Data Science with Azure Synapse and Data Vault 2.0

Naveed-Hussain · ‎Jun 30 2023

This Article is Authored By Michael Olschimke, co-founder and CEO at Scalefree International GmbH
The Technical Review is done by Ian Clarke and Naveed Hussain – GBBs (Cloud Scale Analytics) for EMEA at Microsoft

The use of a Managed Self-Service BI with Data Vault 2.0 is demonstrated. The architecture is described, processes explained and compared to “classical” data science approaches (e.g., sandboxing).

Introduction

In our previous articles of this blog series, we introduced Data Vault 2.0 as a concept for designing data analytics platforms, and introduced both the Data Vault 2.0 reference architecture and the real-time architecture. These architectures have one thing in common: they are setup and further developed by the data warehouse team.

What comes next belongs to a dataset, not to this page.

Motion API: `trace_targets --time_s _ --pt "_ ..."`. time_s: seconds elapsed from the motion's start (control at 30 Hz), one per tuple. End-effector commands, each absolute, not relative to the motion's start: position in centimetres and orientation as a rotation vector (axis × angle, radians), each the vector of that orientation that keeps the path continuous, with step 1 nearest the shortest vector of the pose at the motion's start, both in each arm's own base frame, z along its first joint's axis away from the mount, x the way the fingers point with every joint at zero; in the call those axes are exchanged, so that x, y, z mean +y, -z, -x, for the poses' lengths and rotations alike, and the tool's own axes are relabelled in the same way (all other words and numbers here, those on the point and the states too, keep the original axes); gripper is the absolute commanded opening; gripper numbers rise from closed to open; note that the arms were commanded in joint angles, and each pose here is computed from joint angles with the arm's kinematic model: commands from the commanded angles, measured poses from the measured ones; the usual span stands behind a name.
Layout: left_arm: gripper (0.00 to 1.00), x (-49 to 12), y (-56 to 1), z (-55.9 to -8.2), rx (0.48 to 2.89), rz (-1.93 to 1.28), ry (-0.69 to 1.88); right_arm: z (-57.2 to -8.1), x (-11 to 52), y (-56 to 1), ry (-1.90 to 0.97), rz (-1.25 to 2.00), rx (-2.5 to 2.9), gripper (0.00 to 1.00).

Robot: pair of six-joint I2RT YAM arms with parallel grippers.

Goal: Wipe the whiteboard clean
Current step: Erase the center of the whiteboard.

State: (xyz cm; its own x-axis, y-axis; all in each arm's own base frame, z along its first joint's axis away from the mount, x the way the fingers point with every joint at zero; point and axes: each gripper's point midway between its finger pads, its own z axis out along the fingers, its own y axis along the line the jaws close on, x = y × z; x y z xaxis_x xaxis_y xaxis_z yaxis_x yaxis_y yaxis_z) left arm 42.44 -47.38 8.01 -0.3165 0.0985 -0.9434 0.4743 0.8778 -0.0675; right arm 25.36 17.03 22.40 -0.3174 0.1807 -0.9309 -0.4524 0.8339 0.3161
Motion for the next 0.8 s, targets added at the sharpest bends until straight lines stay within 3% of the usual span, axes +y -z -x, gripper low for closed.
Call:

In this article, we are discussing another extension to the reference architecture: the integration of custom solutions for power users and data scientists. While the data warehouse team provides the infrastructure and many capabilities, it is driven by power users and data scientists. This concept, referred to as “managed self-service BI,” is used to transform organizations into a data-driven organization. Here, the goal is to make data and information widely available to any decision-maker. And there are plenty of them: in our opinion, every employee, from the C-level down to the lowest level, needs to make decisions - otherwise one would question why their job is not automated yet. Too often, this decision-making process is often based on gut-feeling. The goal of managed self-service BI is to turn these decisions into rational decisions by an educated, i.e., knowledgeable decision-maker.

Reasons for Self-Service and Data Science

Managed self-service BI supports two major use cases: first, the case of power users who want to extend the data analytics platform by additional, custom-built solutions. These solutions should use artifacts from the controlled area, including data artifacts from the Raw Data Vault, business rules from the Business Vault and information artifacts from one of the information marts. But power users can also extend the solution by additional data, not yet integrated by the data warehouse team. They can create their own information marts, called user marts, and create their own dashboards.

We are going to discuss how they do it - because what we want to avoid is that power users create their solutions in the IT controlled areas of the data analytics platform. Instead, they will get their own area, known as the user space. This is where they can add additional data, extend the solutions provided by the data warehouse team and create their user marts.

The second use case is for data science: in this case, the final solution is often not built on the data analytics platform or is only used for ad-hoc solutions. The artifacts provided by the Data Vault 2.0 architecture can be used to augment data flows with additional raw data easily available from the data analytics platform or results from the business logic available. By using the business logic from the Business Vault, data scientists can leverage code that already exists, thus increasing the re-usability of the business logic and therefore reducing inconsistencies in the final solutions.

Self-Service BI

The common solution for the use cases described in the previous section is to use technological solutions that allow power users and data scientists to access the data sources directly, circumventing the centralized data warehouse, and to build their own solutions.

The result? Because every user creates their own solutions, they have to reinvent the same business logic and other transformation logic over and over by themselves. There might be shared documentation on how to implement certain solutions, e.g. for de-duplication of customer records, but users might mis-interpret the documentation or develop the code with deviations from the documentation. These deviations could have many reasons: development errors, over-simplifications and workarounds, design issues, just to name a few. Providing re-usable code libraries might be a solution to some extent but only as long as power users can agree on a common toolset. We had this once in a while in our projects with mid-size and enterprise clients but typically only for a limited period of time.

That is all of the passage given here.